Work instructions:
Going line by line through the records below, count those with the word "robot" and give only the count.

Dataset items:
• • • • •

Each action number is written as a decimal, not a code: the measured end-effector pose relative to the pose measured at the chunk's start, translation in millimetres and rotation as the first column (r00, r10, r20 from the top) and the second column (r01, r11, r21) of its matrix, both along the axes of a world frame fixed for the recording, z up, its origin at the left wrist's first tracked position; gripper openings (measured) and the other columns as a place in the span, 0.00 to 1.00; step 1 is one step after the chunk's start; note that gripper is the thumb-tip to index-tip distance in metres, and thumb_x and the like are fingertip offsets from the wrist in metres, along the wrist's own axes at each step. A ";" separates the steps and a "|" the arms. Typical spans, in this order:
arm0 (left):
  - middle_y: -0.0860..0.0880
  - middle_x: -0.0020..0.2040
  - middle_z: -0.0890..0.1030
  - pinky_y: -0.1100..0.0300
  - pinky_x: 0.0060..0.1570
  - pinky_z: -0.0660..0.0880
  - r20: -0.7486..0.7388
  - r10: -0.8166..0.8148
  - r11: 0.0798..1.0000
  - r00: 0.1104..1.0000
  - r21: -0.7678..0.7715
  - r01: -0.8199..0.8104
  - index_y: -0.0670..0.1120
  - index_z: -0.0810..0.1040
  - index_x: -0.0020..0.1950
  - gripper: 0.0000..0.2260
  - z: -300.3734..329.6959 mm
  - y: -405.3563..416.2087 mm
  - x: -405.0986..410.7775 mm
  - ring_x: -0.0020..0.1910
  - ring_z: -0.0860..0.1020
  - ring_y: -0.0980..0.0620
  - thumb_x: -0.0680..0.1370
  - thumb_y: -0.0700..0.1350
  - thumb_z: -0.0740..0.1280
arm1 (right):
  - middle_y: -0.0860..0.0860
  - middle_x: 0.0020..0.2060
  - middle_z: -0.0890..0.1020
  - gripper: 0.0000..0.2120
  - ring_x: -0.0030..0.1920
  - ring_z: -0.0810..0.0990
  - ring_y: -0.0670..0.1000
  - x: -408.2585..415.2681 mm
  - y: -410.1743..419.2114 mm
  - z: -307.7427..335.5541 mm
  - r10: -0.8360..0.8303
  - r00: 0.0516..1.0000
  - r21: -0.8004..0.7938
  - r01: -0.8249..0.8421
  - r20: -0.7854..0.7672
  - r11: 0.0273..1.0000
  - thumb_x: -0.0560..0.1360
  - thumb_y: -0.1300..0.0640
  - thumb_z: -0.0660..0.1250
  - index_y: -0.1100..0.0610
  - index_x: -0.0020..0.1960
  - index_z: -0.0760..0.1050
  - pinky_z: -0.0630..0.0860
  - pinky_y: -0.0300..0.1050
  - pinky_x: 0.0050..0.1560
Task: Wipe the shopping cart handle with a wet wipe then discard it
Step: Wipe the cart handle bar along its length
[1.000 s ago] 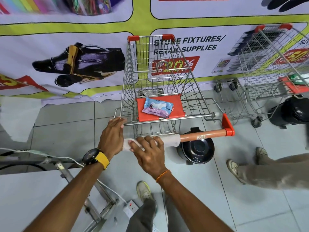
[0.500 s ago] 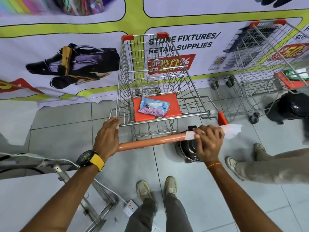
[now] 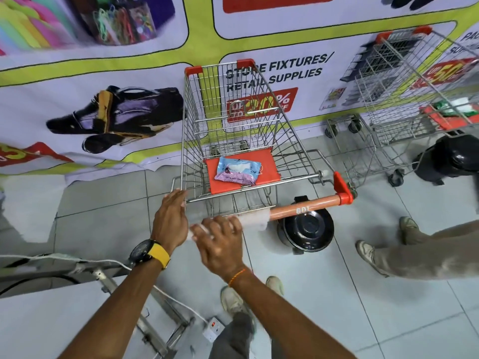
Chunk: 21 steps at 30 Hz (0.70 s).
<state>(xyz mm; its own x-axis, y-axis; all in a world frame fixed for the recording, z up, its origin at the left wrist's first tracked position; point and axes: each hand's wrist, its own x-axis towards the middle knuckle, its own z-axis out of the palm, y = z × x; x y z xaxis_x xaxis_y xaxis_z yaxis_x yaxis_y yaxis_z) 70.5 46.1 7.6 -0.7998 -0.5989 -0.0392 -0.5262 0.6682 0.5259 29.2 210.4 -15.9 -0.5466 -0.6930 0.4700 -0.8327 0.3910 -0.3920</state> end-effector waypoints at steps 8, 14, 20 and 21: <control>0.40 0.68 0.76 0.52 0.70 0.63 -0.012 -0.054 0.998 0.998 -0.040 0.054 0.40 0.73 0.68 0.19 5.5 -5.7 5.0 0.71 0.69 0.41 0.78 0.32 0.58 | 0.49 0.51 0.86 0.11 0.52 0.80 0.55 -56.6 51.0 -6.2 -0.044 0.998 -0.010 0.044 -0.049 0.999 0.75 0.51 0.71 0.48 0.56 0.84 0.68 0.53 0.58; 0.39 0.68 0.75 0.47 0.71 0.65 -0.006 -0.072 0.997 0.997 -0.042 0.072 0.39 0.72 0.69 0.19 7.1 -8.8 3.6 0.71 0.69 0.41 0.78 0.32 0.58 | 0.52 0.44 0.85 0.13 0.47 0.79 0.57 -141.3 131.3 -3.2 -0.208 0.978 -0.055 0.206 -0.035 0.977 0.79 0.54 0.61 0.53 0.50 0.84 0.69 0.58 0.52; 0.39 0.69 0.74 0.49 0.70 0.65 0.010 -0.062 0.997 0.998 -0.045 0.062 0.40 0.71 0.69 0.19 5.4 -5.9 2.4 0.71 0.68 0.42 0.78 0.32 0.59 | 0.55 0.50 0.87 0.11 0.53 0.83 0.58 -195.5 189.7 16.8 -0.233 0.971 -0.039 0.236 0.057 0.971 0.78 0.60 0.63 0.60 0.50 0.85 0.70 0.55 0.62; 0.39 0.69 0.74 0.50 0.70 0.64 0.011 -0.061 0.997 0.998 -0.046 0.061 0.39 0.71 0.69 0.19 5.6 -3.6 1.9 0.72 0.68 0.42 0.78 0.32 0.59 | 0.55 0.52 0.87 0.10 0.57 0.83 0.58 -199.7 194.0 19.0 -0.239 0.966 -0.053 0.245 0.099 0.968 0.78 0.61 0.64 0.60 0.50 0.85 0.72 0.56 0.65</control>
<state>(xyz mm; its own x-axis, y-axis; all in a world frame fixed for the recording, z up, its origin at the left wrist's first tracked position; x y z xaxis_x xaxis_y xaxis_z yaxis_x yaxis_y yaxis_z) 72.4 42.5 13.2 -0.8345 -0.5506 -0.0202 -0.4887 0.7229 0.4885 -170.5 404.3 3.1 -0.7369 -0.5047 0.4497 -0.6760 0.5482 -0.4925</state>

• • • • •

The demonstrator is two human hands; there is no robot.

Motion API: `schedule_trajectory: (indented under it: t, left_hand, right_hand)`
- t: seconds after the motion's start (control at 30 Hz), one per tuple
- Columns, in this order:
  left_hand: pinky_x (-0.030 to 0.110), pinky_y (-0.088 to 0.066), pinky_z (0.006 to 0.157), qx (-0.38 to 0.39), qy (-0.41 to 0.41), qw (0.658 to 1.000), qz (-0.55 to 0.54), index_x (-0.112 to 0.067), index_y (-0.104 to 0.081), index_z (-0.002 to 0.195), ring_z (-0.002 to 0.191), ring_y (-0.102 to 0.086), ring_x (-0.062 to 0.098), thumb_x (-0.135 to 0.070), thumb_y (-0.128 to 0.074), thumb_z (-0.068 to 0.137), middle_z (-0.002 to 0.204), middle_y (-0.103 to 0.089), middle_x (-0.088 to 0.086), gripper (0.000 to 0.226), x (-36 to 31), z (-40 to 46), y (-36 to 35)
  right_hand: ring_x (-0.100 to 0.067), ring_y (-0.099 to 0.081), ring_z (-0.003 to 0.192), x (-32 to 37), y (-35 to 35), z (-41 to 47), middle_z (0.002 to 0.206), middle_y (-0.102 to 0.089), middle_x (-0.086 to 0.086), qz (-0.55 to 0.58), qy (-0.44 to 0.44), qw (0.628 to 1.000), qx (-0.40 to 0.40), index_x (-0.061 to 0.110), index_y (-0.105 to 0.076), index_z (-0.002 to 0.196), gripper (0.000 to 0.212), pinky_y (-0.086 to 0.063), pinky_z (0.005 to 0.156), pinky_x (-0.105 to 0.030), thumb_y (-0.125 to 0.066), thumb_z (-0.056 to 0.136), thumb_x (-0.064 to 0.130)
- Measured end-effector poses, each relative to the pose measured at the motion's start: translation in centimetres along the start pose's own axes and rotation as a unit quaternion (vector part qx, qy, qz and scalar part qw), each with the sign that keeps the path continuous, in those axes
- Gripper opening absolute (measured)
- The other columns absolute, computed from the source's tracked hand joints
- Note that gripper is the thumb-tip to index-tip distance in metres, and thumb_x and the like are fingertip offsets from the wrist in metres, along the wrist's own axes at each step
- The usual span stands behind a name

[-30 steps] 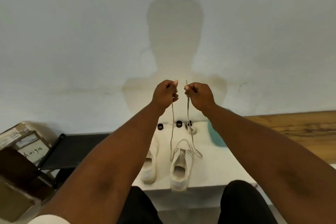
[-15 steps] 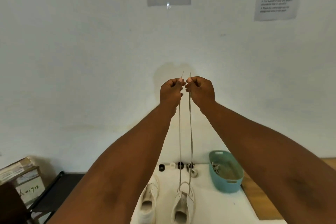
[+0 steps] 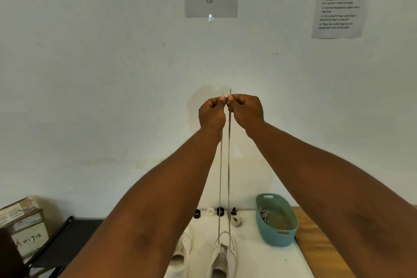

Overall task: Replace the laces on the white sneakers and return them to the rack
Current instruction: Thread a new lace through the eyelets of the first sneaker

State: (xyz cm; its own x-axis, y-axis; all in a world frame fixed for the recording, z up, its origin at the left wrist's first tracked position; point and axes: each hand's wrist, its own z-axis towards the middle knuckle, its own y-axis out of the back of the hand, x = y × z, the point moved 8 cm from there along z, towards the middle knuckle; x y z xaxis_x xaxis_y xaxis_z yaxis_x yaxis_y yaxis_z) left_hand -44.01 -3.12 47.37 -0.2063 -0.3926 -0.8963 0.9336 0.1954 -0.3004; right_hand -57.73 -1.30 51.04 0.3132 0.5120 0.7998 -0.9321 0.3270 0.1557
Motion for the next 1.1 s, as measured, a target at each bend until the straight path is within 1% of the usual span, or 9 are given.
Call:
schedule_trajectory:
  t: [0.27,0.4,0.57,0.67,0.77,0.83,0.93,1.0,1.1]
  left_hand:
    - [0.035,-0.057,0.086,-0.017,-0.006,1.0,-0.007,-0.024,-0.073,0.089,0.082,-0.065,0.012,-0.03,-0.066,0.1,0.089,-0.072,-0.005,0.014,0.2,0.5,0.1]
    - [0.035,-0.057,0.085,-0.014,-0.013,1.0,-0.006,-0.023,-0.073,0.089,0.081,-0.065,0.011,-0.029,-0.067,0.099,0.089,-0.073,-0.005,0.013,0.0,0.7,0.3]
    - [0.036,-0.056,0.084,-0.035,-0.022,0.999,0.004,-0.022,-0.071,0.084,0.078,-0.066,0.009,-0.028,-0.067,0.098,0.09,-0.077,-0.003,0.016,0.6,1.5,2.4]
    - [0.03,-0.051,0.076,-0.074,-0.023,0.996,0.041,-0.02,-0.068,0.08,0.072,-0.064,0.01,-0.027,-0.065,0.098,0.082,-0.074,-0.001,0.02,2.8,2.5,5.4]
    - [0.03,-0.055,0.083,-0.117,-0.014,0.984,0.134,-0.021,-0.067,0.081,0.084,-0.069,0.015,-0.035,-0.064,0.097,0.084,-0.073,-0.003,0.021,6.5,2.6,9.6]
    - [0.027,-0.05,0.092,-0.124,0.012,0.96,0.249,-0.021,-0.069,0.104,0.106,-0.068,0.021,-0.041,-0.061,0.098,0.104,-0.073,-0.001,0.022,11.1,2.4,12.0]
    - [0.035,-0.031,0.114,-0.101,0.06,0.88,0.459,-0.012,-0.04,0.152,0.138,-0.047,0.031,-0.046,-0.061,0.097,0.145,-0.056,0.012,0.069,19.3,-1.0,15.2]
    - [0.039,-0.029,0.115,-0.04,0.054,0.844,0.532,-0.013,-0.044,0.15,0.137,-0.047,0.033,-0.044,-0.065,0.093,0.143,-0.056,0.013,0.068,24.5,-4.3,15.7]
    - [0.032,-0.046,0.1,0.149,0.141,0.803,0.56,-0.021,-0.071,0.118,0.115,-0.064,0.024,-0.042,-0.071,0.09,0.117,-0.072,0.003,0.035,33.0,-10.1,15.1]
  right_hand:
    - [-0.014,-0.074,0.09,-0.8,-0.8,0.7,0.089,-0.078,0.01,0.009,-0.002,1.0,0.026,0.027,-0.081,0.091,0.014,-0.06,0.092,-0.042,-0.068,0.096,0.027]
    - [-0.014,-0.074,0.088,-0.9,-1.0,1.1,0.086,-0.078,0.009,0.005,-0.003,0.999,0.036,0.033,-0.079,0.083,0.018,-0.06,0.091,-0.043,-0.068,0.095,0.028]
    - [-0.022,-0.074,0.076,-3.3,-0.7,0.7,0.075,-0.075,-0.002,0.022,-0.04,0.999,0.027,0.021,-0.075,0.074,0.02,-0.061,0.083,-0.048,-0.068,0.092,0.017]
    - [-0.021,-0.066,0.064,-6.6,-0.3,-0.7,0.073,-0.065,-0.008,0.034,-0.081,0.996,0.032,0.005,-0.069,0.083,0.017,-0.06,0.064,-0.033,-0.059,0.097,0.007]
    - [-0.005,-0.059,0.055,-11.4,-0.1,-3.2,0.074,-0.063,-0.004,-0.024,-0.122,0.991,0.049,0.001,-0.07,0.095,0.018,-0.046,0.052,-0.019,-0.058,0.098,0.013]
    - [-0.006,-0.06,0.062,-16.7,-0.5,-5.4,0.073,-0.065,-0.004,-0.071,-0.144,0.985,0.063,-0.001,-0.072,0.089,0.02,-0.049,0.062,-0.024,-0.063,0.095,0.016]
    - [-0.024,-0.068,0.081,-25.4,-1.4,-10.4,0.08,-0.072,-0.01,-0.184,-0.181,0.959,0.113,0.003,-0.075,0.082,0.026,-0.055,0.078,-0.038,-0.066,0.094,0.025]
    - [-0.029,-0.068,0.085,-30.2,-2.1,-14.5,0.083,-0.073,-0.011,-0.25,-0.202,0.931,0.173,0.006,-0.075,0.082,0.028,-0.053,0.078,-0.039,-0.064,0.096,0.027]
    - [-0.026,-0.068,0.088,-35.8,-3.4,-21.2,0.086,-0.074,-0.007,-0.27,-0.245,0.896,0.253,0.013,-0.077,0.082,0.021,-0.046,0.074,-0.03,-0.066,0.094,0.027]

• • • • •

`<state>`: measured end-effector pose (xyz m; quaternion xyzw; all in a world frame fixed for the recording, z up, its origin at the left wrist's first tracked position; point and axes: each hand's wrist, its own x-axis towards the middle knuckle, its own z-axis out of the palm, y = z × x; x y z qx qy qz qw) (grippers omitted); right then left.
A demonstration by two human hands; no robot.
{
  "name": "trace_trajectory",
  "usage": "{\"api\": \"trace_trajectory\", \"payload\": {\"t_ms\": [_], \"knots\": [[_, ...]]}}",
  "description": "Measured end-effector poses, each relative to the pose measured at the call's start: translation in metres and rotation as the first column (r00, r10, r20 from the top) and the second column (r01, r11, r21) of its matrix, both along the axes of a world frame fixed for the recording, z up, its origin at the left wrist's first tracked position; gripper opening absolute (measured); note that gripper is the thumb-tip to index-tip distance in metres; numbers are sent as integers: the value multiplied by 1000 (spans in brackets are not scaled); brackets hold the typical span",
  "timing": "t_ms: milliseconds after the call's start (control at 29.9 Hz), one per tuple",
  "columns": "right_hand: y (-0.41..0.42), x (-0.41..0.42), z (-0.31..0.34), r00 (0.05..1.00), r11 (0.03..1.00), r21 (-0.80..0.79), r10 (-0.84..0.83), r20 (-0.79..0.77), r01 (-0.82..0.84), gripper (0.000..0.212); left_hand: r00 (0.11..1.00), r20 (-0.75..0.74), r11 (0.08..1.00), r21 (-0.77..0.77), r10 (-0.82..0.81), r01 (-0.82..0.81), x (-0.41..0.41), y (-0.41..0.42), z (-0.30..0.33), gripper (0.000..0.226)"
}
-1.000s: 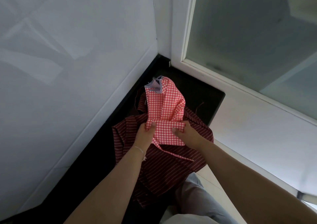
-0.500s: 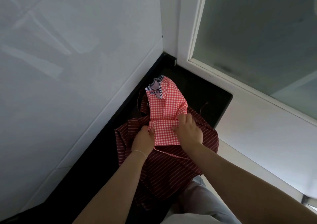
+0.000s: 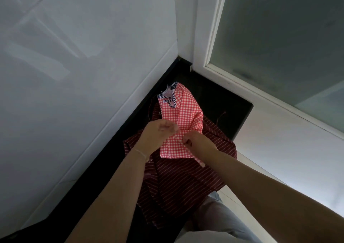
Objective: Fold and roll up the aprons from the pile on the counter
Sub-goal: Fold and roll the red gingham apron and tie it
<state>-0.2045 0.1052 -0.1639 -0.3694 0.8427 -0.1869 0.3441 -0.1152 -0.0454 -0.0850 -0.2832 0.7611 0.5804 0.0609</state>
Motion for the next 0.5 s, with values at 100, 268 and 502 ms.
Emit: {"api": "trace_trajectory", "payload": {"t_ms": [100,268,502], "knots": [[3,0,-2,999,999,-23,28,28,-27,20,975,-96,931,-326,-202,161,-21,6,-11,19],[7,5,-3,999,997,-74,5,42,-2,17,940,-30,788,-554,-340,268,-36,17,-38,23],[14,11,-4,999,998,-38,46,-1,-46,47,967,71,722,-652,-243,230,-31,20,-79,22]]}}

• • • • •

Solved exercise:
2